Parliamo di Gwyneth Paltrow, che sarebbe stata oggetto di pensanti avance dal produttore tanto da scatenare la dura reazione dell'allora fidanzato di lei Brad Pitt. Matt Damon, pur avendo lavorato con lei nel già citato "Il talento di Mr. Ripley", avrebbe saputo la cosa in un secondo momento, da Ben Affleck: "Non ho mai parlato con Gwyneth. Me l'ha detto Ben, ma sapevo che avevano raggiunto un accordo o comunque che si erano chiariti. Era la first lady della Miramax, lui la trattò sempre con grande rispetto". "Il fatto che un uomo così potente abbia visto la sua carriera completamente rovinata", ha aggiunto Damon sul red carpet di "Suburbicon", "è  il vero messaggio per chiunque si comporti come lui".

George Clooney su Weinstein

Nell'intervista, anche Clooney ha commentato il caso Weinstein, ribadendo ancora una volta di non essere stato a conoscenza degli abusi. Il produttore gli raccontava abitualmente le sue presunte conquiste femminili, cui però il divo non ha mai dato particolare credito: "Onestamente, non credevo che avessero davvero relazioni con Harvey. E chiaramente non le avevano. Ma l'idea che ci fosse là fuori questo predatore, questo assalitore, che zittiva le donne, mi fa infuriare".
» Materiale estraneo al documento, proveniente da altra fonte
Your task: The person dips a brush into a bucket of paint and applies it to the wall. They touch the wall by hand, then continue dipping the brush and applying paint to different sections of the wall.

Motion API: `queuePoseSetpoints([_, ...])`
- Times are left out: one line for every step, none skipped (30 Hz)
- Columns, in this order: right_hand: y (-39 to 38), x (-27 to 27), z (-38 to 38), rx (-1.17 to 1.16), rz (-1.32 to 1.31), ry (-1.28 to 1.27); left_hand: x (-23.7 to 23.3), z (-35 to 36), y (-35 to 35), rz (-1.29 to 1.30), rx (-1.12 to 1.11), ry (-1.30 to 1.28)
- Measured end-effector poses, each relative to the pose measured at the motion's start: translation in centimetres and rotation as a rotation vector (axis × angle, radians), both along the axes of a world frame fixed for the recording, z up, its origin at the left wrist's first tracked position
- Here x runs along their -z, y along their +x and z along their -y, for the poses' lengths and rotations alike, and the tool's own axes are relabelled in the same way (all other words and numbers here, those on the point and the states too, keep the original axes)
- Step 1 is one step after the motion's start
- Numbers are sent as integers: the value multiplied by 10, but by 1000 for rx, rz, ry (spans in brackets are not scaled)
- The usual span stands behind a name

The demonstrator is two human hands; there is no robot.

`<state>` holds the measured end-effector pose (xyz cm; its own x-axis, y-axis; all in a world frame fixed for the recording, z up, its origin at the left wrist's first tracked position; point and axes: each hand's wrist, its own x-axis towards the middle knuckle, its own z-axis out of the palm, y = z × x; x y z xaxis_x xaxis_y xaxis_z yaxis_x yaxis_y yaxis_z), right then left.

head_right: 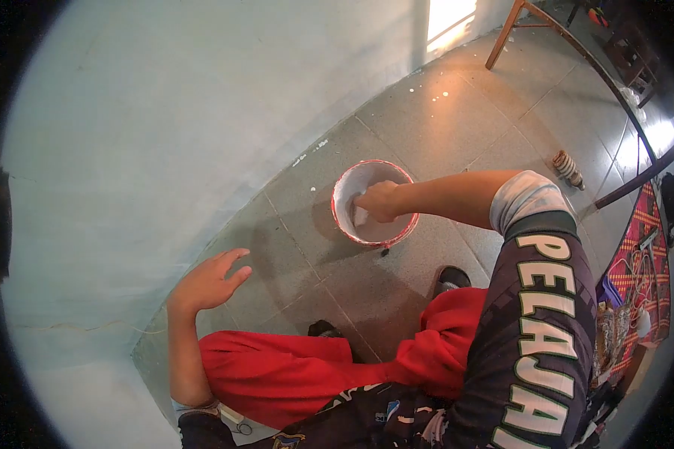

Spunta un'altra accusatrice, è Brit Marling

Un'altra attrice, intanto, accusa Weinstein. Si tratta di Brit Marling, interprete, sceneggiatrice e produttrice nota per "Another Earth" e per la serie "The OA". In un articolo scritto per The Atlantic, ha descritto un'audizione che ebbe con il produttore nel 2014, i cui particolari sono del tutto simili ai racconti già sentiti dalle numerose vittime.

È stato chiesto anche a me di incontrarlo nel bar di un hotel. Anche io ho incontrato lì una giovane assistente che mi ha detto che il meeting era stato spostato nella sua suite perché era un uomo davvero impegnato. Anche io ero in allarme ma mi ero calmata perché c'era un'altra donna della mia età accanto a me. Anche io ho provato terrore quando quella ragazza se ne è andata e improvvisamente mi sono ritrovata sola con lui. Anche a me è stato chiesto se volessi un massaggio, dello champagne e delle fragole. Anche io ero seduta su quella sedia, paralizzata dalla paura crescente quando ha suggerito di fare una doccia insieme. Cosa avrei potuto fare? Come non offendere quest'uomo che poteva annientarmi e distruggermi? Era chiaro che c'era solo una direzione in cui voleva che questo incontro andasse e che si trattava di un rapporto sessuale o qualche tipo di scambio erotico. Sono riuscita a raccogliere le forze – un mucchio di nervi, mani tremanti, voce persa in gola – e a lasciare la stanza.